* [What you are asked to do]
Once the pictures are removed, restate the listing word for word.

┌──

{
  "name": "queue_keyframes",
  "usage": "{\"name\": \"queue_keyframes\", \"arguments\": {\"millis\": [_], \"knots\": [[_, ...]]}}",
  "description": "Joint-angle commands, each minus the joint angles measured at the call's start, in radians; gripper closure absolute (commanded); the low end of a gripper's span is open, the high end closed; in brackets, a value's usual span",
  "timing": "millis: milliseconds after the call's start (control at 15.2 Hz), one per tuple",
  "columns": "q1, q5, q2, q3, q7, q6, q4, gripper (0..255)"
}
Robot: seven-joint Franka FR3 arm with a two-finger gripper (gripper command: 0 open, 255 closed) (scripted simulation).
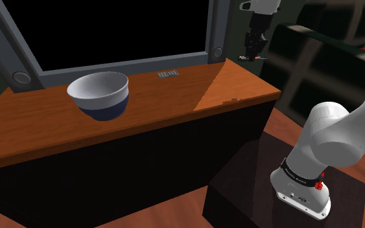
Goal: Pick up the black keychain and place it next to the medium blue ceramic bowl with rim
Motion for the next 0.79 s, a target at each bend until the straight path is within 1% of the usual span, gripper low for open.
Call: {"name": "queue_keyframes", "arguments": {"millis": [0,726], "knots": [[0.002,0.003,0.006,0.003,-0.002,-0.026,0.031,255],[0.017,0.025,0.057,0.013,-0.012,-0.159,0.214,255]]}}
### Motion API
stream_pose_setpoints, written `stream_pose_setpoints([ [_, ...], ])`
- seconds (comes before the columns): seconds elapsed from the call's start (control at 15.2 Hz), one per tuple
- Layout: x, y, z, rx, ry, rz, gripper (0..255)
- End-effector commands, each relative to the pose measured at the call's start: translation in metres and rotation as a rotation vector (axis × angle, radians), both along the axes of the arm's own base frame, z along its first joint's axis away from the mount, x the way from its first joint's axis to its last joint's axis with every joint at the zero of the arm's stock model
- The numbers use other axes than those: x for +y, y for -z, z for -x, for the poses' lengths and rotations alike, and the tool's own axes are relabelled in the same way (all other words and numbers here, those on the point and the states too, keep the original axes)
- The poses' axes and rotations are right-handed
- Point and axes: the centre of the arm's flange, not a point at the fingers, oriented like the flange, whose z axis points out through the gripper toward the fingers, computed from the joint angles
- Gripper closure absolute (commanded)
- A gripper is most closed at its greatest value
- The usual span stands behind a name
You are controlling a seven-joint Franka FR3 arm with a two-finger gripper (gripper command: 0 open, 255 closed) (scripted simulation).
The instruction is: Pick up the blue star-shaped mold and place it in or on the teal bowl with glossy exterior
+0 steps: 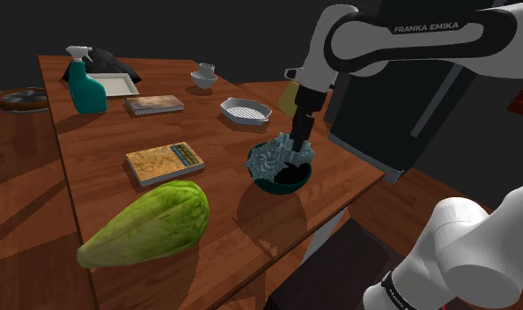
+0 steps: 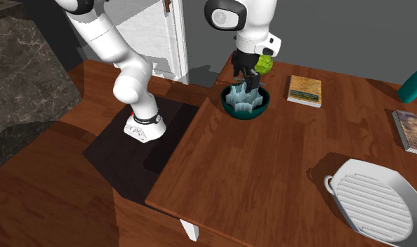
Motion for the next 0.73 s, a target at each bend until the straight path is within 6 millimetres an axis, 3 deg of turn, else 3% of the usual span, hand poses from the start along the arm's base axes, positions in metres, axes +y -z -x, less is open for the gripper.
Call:
stream_pose_setpoints([
  [0.0,-0.004,-0.02,-0.001,0.0,0.0,0.0,0],
  [0.13,-0.007,-0.044,-0.002,0.0,0.0,0.0,0],
  [0.66,-0.007,-0.044,-0.002,0.0,0.0,0.0,0],
])
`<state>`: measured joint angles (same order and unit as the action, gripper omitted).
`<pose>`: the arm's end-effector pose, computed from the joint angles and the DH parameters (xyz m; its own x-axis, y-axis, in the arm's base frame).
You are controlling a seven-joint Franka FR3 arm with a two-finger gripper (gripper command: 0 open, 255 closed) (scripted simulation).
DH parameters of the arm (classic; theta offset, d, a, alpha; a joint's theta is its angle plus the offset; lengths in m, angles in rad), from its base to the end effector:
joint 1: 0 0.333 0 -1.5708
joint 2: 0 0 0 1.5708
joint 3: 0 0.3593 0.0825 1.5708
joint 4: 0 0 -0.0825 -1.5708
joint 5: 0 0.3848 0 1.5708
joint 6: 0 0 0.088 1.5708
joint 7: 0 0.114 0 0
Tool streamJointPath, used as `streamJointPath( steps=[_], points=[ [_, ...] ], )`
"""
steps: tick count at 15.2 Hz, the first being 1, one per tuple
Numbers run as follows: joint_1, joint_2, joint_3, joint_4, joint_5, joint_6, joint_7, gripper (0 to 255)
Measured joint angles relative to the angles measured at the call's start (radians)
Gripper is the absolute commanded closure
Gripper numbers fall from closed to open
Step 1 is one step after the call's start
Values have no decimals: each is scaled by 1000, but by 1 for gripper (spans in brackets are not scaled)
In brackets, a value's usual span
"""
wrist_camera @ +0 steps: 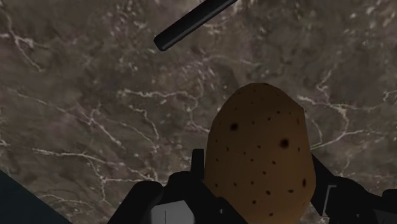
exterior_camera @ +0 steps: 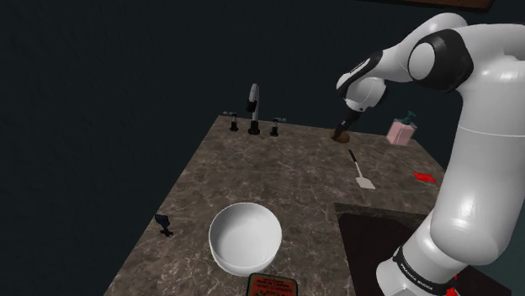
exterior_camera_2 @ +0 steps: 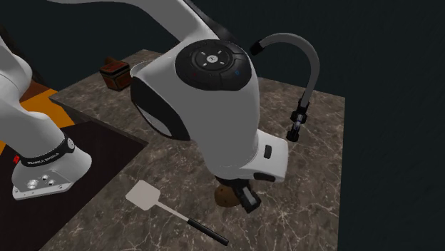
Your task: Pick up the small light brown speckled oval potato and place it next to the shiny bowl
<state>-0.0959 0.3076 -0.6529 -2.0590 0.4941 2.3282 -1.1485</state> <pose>0.4590 -0.3881 0.3519 0.9807 0.0846 0.1765 0.0958 -0.9939 -0.0555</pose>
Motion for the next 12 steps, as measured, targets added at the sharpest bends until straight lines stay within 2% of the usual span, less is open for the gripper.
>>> streamJointPath(
  steps=[12],
  points=[
    [37,-107,-45,45,-119,-114,95,255]
  ],
)
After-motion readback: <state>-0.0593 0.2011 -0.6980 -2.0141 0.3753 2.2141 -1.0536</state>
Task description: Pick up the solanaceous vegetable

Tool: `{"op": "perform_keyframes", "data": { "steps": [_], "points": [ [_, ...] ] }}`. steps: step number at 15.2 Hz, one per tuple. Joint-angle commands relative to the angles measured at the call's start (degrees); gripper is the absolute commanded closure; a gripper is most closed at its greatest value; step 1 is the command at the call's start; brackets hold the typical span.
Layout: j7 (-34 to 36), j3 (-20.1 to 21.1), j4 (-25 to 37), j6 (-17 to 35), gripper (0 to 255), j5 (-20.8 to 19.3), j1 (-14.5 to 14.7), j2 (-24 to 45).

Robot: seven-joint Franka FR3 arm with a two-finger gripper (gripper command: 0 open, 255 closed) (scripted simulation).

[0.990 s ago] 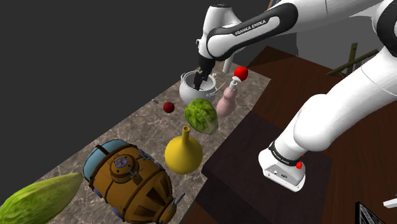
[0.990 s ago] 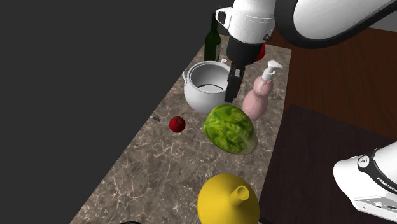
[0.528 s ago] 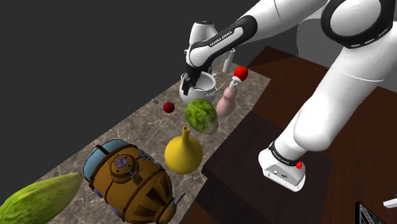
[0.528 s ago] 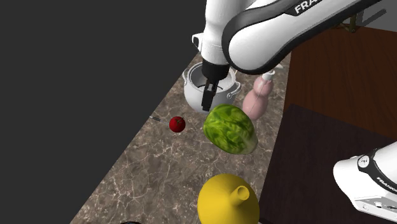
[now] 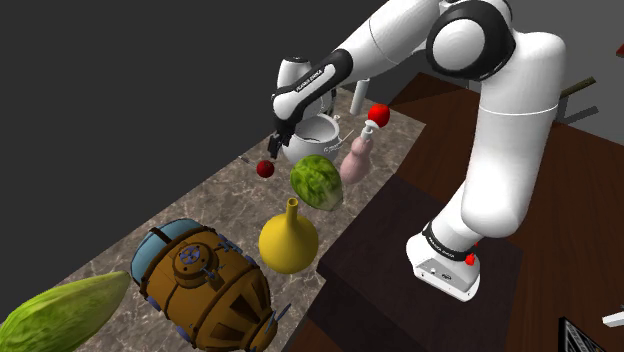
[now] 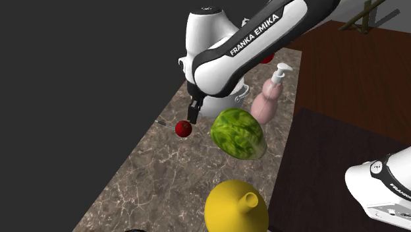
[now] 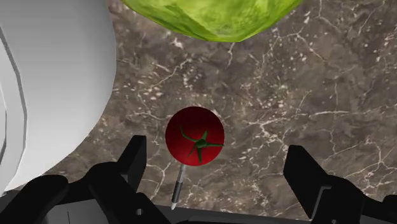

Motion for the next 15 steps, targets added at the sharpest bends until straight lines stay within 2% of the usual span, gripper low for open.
{"op": "perform_keyframes", "data": {
  "steps": [1, 6, 15],
  "points": [
    [-0.6, 0.4, 4.0, 0.6, 0, 0.4, -0.2, 4.6],
    [-1.4, 1.1, 14.7, 0.6, 0, 0.8, -0.4, 15.2],
    [-2.1, 1.4, 16.3, 3.8, 0, 1.0, -0.5, 20.1]
  ]
}}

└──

* [Result of this task]
{
  "name": "queue_keyframes",
  "usage": "{\"name\": \"queue_keyframes\", \"arguments\": {\"millis\": [_], \"knots\": [[_, ...]]}}",
  "description": "Joint-angle commands, each minus the joint angles measured at the call's start, in radians; gripper closure absolute (commanded); the low end of a gripper's span is open, the high end closed; in brackets, a value's usual span",
  "timing": "millis: milliseconds after the call's start (control at 15.2 Hz), one per tuple",
  "columns": "q1, q5, q2, q3, q7, q6, q4, gripper (0..255)"
}
Robot: seven-joint Franka FR3 arm with a two-finger gripper (gripper command: 0 open, 255 closed) (scripted simulation).
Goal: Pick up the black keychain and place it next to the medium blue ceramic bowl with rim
Motion for the next 0.79 s, a target at each bend until the straight path is within 1% of the usual span, gripper low for open.
Call: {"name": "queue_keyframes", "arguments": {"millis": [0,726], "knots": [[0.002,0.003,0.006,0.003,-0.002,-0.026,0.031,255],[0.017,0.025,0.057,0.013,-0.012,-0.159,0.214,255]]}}
### Motion API
stream_pose_setpoints, written `stream_pose_setpoints([ [_, ...], ])`
- seconds (comes before the columns): seconds elapsed from the call's start (control at 15.2 Hz), one per tuple
- Layout: x, y, z, rx, ry, rz, gripper (0..255)
- End-effector commands, each relative to the pose measured at the call's start: translation in metres and rotation as a rotation vector (axis × angle, radians), both along the axes of the arm's own base frame, z along its first joint's axis away from the mount, x the way from its first joint's axis to its last joint's axis with every joint at the zero of the arm's stock model
- The numbers use other axes than those: x for +y, y for -z, z for -x, for the poses' lengths and rotations alike, and the tool's own axes are relabelled in the same way (all other words and numbers here, those on the point and the states too, keep the original axes)
- The poses' axes and rotations are right-handed
- Point and axes: the centre of the arm's flange, not a point at the fingers, oriented like the flange, whose z axis points out through the gripper toward the fingers, computed from the joint angles
- Gripper closure absolute (commanded)
- A gripper is most closed at its greatest value
- The usual span stands behind a name
You are controlling a seven-joint Franka FR3 arm with a two-finger gripper (gripper command: 0 open, 255 closed) (scripted simulation).
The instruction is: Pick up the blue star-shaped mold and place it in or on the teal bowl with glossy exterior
+0 steps: 
+0 steps: 
Motion for the next 0.73 s, a target at each bend until the straight path is within 6 millimetres an axis, 3 deg of turn, else 3% of the usual span, hand poses from the start along the arm's base axes, positions in metres, axes +y -z -x, less is open for the gripper.
Call:
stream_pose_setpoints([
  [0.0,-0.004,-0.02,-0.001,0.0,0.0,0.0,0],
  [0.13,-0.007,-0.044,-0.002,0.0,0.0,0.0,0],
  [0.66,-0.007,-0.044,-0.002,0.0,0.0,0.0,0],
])
`<state>`: measured joint angles (same order and unit as the action, gripper omitted).
`<pose>`: the arm's end-effector pose, computed from the joint angles and the DH parameters (xyz m; its own x-axis, y-axis, in the arm's base frame).
You are controlling a seven-joint Franka FR3 arm with a two-finger gripper (gripper command: 0 open, 255 closed) (scripted simulation).
DH parameters of the arm (classic; theta offset, d, a, alpha; a joint's theta is its angle plus the offset; lengths in m, angles in rad), from its base to the end effector:
joint 1: 0 0.333 0 -1.5708
joint 2: 0 0 0 1.5708
joint 3: 0 0.3593 0.0825 1.5708
joint 4: 0 0 -0.0825 -1.5708
joint 5: 0 0.3848 0 1.5708
joint 6: 0 0 0.088 1.5708
joint 7: 0 0.114 0 0
Tool streamJointPath, used as `streamJointPath( steps=[_], points=[ [_, ...] ], )`
"""
steps: tick count at 15.2 Hz, the first being 1, one per tuple
Numbers run as follows: joint_1, joint_2, joint_3, joint_4, joint_5, joint_6, joint_7, gripper (0 to 255)
Measured joint angles relative to the angles measured at the call's start (radians)
Gripper is the absolute commanded closure
Gripper numbers fall from closed to open
Step 1 is one step after the call's start
Values have no decimals: each is scaled by 1000, but by 1 for gripper (spans in brackets are not scaled)
In brackets, a value's usual span
"""
wrist_camera @ +0 steps: 
exterior_camera @ +0 steps: 
exterior_camera_2 @ +0 steps: 
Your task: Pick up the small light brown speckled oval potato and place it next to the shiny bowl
<state>-0.0959 0.3076 -0.6529 -2.0590 0.4941 2.3282 -1.1485</state> <pose>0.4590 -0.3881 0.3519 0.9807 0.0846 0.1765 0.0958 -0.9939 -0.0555</pose>
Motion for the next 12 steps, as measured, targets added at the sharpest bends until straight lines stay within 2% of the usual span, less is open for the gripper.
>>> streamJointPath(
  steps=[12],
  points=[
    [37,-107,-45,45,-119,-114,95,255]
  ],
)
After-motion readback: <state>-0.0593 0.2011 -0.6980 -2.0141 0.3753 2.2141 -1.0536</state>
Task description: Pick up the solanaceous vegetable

Tool: `{"op": "perform_keyframes", "data": { "steps": [_], "points": [ [_, ...] ] }}`. steps: step number at 15.2 Hz, one per tuple. Joint-angle commands relative to the angles measured at the call's start (degrees); gripper is the absolute commanded closure; a gripper is most closed at its greatest value; step 1 is the command at the call's start; brackets hold the typical span.
Layout: j7 (-34 to 36), j3 (-20.1 to 21.1), j4 (-25 to 37), j6 (-17 to 35), gripper (0 to 255), j5 (-20.8 to 19.3), j1 (-14.5 to 14.7), j2 (-24 to 45).

Robot: seven-joint Franka FR3 arm with a two-finger gripper (gripper command: 0 open, 255 closed) (scripted simulation).

[0.990 s ago] 
[0.990 s ago] 
[0.528 s ago] 
[0.528 s ago] 
[now] 
[now] 
[now] 

Motion for the next 15 steps, targets added at the sharpest bends until straight lines stay within 2% of the usual span, gripper low for open.
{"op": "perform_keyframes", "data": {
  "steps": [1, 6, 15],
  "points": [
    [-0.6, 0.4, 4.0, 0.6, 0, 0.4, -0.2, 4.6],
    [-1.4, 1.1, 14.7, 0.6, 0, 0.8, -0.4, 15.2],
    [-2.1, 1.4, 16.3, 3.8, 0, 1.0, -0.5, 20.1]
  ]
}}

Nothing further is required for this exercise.